Au fond, ce à quoi je suis convié, c’est a faire un pont entre deux évènements, la parution, en 1989, de mon livre « La rigueur de l’intuition » (A.M. Métailié), et sa suite logique qui vient de paraître (les vertus de l’oubli. Albin Michel), entre la réflexion et la pratique, la pratique et l’organisation. L’intuition, on peut la définir comme un objet scientifique invisible. Mais force est de constater qu’elle vole constamment au secours du médecin, du soignant, pour lui permettre de faire des choix thérapeutiques à la fois rapide et qui ne soient pas programmés anonymement à l’avance. Il faut, bien entendu, différencier l’intuition de l’expérience, qui elle favorise les trucs répétitifs. Les rapports de l’intuition et de la clinique sont à envisager sous trois angles :
– l’intuition, à savoir l’implication inconsciente de l’observateur, lui permet de prendre en compte des signes et signaux multiples. Elle, et elle seule, favorise les liens intellectuels rapides, quasi immédiat entre ce qui est perçu du malade, ce qui est retenu de ce qui est perçu, et l’efficacité de la réaction du soignant à ce qui n’est apparemment pas « objectif ». On est donc là dans l’INTERPRETATION simultanée des symptômes ET du contre transfert. C’est un exercice difficile, aléatoire, auquel cependant on peut se former ;
– sur le plan théorique, c’est grâce à W.R. Bion que l’intuition a fait son entrée dans la théorie psychanalytique. Il a même du, parce que tout cela est lié à la pratique, inventer des termes comme INTUIT, et comme le verbe INTUITER ;
– cela implique deux choses sur le plan de l’organisation des soins, une formation adaptée, des classifications cliniques qui tiennent compte de l’implication affective et intellectuelle de l’observateur à l’observation.

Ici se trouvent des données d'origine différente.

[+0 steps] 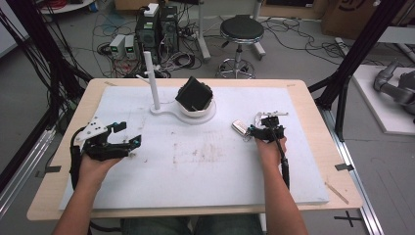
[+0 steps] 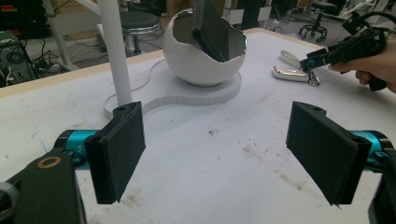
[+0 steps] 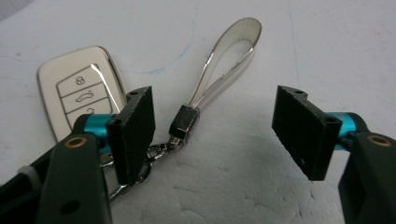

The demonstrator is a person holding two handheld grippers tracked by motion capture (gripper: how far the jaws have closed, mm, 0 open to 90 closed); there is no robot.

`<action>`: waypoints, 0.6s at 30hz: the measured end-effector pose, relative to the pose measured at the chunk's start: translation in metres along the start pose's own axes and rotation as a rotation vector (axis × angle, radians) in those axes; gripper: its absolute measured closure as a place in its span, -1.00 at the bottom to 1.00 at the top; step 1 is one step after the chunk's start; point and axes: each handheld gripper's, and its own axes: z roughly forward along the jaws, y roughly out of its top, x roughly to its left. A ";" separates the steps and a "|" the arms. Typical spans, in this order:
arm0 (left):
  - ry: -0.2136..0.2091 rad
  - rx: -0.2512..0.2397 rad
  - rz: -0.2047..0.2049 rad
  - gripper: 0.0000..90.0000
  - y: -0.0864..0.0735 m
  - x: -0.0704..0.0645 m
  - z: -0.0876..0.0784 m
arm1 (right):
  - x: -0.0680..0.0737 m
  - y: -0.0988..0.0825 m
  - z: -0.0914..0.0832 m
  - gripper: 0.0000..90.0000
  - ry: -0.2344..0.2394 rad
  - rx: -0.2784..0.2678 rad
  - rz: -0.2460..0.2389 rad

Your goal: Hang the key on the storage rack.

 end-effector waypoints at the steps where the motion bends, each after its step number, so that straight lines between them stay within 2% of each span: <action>1: 0.000 0.000 0.000 -0.57 0.000 0.000 0.000 | 0.000 0.000 0.001 -0.22 0.001 0.010 -0.006; 3: -0.002 -0.002 0.000 -0.57 0.000 -0.001 0.000 | 0.003 -0.001 0.001 -0.06 -0.002 0.012 -0.029; 8: 0.001 0.003 0.002 -0.57 0.000 0.000 0.000 | 0.013 0.000 -0.003 0.77 0.047 0.017 -0.095; 10: 0.004 0.000 0.000 -0.57 -0.001 0.000 -0.001 | 0.017 0.000 -0.003 0.83 0.033 0.015 -0.128; 15: 0.013 -0.008 -0.006 -0.57 -0.001 0.004 -0.004 | 0.013 0.001 -0.009 0.84 0.051 0.005 -0.126; 18: 0.020 -0.012 -0.011 -0.57 -0.001 0.006 -0.005 | 0.012 0.004 -0.023 0.84 0.065 -0.062 -0.135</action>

On remarquera que ces deux dimensions sont absolument contemporaines de l’invention de la psychanalyse, dont Freud voulait faire une science à part entière. Ce que je développais à l’époque dans la rigueur de l’intuition, et que je démontre, je crois dans l’OUBLI ET SES VERTUS. Entre temps, nous avons pu étendre ces amorces de réflexion à l’ensemble de la médecine, dont, faut-il le rappeler, la psychiatrie fait partie en mettant en place un OBSERVATOIRE DE LA MEDECINE DE LA PERSONNE, dont le premier congrès à justement pour thème : de la pratique à la théorie, de la théorie à l’organisation.